Once the line with "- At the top" is found in the entries below, repeat it and each following line exactly, up to and including the line with "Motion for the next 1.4". Add no other lines.
• • • • • • •
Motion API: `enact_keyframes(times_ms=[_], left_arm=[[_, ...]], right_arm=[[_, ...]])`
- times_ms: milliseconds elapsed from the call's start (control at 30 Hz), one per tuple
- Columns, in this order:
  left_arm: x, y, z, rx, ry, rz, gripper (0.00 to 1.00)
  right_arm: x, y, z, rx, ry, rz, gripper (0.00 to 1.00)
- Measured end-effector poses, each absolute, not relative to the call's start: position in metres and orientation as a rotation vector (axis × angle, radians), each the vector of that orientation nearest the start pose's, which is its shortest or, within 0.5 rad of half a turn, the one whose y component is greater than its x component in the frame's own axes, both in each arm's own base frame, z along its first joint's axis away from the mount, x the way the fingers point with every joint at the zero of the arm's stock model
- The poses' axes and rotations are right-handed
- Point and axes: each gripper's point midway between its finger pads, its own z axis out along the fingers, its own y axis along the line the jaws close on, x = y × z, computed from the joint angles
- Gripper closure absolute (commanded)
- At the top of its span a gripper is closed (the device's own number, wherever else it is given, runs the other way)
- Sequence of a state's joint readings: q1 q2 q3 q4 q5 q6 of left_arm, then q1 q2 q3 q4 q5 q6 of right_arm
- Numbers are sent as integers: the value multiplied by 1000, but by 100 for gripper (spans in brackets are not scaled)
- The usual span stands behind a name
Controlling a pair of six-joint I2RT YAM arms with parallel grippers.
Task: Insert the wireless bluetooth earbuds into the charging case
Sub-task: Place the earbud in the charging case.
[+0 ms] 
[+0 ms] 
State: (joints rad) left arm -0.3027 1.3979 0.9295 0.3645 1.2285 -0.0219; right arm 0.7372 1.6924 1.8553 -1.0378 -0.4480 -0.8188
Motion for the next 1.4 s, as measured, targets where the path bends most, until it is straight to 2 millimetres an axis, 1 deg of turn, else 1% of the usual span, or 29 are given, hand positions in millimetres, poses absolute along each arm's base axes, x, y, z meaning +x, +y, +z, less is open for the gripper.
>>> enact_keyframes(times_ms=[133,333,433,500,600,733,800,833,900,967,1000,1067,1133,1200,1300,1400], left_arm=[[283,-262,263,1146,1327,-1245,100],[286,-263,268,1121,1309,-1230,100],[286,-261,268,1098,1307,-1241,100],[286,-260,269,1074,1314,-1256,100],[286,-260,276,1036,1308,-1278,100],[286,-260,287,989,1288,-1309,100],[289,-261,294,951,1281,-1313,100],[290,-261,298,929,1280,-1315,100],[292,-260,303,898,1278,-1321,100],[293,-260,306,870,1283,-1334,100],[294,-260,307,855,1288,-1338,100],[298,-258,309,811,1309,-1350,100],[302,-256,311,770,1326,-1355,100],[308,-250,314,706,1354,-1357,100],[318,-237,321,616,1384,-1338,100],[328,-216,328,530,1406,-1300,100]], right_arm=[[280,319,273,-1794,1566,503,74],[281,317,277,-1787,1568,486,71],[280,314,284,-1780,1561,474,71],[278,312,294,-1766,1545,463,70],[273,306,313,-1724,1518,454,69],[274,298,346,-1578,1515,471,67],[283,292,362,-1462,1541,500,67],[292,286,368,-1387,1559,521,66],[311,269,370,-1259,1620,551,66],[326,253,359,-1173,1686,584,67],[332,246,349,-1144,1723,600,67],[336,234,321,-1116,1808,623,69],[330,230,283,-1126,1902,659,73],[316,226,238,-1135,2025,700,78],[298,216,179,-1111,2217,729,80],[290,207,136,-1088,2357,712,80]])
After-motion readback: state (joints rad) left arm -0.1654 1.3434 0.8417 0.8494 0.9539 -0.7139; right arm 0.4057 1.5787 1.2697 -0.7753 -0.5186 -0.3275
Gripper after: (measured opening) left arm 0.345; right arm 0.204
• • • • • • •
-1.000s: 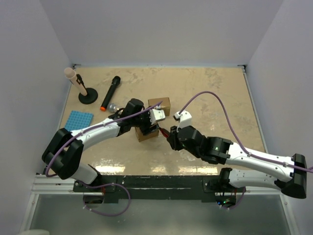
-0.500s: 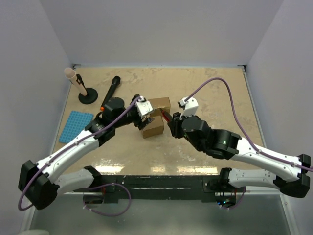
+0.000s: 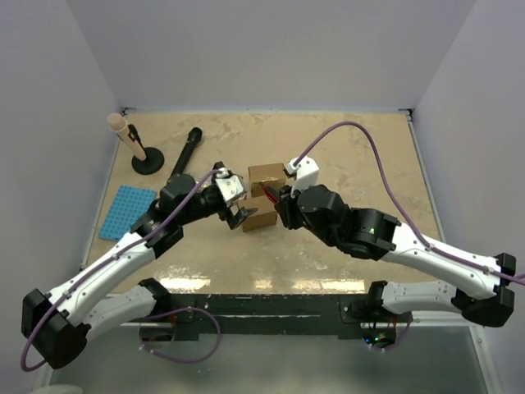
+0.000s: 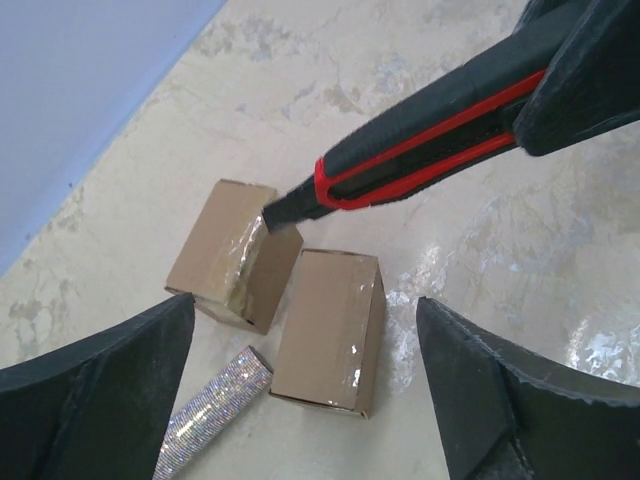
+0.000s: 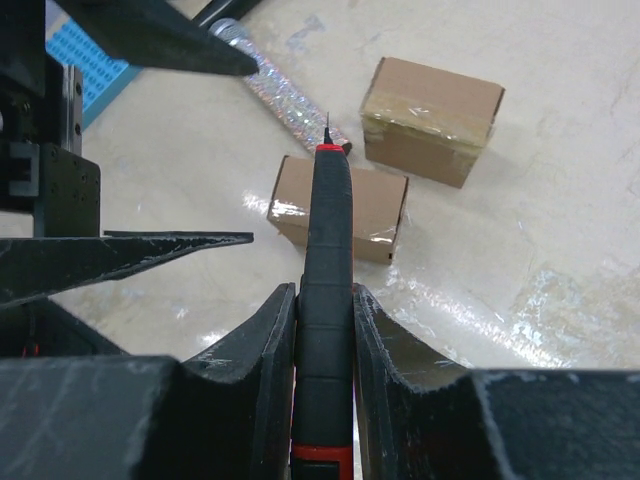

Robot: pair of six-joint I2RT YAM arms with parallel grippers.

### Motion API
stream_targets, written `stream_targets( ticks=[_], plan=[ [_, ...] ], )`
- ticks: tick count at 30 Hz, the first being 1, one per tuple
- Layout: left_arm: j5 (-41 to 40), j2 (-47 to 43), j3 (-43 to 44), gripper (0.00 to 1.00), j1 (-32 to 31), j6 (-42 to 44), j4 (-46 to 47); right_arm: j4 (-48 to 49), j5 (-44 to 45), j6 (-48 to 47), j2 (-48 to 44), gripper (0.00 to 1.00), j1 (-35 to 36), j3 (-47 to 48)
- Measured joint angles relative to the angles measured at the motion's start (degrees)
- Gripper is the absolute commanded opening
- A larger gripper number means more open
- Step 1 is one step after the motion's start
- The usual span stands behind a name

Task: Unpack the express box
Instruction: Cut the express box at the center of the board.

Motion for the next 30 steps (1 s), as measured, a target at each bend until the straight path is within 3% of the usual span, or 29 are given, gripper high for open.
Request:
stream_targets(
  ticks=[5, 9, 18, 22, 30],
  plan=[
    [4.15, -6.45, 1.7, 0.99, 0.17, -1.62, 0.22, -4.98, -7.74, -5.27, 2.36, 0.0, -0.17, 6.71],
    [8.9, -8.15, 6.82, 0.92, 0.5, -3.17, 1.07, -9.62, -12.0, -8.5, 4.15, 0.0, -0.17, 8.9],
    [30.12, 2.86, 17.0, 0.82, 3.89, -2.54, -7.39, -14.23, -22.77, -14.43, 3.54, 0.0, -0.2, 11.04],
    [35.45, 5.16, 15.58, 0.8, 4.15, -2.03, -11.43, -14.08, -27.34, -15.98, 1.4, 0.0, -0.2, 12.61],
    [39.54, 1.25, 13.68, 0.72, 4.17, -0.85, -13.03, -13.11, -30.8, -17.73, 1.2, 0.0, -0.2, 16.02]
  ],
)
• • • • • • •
**SOLUTION FOR THIS EXERCISE**
- At the top of its span a gripper is closed (the device's own number, wherever else it is given, runs the other way)
- Sequence of a state's joint readings: q1 q2 q3 q4 q5 q6 of left_arm, then q1 q2 q3 q4 q5 q6 of right_arm
- Numbers are sent as integers: the value multiplied by 1000, but by 100 for gripper (spans in brackets are not scaled)
- The usual span stands behind a name
Controlling a pair of six-joint I2RT YAM arms with parallel grippers.
Task: Insert the wireless bluetooth earbuds into the charging case
Sub-task: Place the earbud in the charging case.
[+0 ms] 
[+0 ms] 
State: (joints rad) left arm -0.3027 1.3979 0.9295 0.3645 1.2285 -0.0219; right arm 0.7372 1.6924 1.8553 -1.0378 -0.4480 -0.8188
Motion for the next 1.4 s, as measured, targets where the path bends most, until it is straight to 2 millimetres an axis, 1 deg of turn, else 1% of the usual span, or 29 are given, hand positions in millimetres, poses absolute along each arm's base axes, x, y, z meaning +x, +y, +z, less is open for the gripper.

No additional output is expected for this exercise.